- _Work item_
Pick out each line with the word "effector" from the material that follows.

[Opening Given material section]

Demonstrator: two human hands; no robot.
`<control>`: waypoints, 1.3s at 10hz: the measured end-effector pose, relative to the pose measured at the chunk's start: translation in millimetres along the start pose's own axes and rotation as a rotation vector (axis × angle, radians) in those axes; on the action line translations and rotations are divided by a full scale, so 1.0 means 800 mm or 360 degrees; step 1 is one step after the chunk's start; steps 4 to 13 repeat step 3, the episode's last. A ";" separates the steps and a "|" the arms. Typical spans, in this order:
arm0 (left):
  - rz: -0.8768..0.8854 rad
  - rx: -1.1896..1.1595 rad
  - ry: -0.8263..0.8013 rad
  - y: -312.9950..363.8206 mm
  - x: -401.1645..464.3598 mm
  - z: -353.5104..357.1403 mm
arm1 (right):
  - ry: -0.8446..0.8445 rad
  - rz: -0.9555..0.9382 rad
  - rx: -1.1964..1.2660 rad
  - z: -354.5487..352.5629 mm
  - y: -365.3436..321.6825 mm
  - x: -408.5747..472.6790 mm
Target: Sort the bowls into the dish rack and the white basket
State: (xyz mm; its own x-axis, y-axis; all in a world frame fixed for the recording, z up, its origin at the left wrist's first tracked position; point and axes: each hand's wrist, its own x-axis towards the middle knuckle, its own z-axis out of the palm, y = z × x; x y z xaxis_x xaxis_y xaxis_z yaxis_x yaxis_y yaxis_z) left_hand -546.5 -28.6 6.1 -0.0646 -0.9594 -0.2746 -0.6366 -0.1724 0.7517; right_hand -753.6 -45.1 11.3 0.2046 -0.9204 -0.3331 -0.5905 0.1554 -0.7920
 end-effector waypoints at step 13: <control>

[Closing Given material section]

- _Task solution_
`<control>`: waypoints, 1.3s at 10hz: the measured end-effector pose, relative to the pose measured at the chunk's start: translation in millimetres along the start pose's own axes and rotation as a rotation vector (axis × angle, radians) in those axes; on the action line translations and rotations are divided by a full scale, so 1.0 means 800 mm or 360 degrees; step 1 is one step after the chunk's start; steps 4 to 13 repeat step 3, the episode's last. A ";" separates the steps and a "|" the arms. Typical spans, in this order:
 end-effector waypoints at step 13: <control>

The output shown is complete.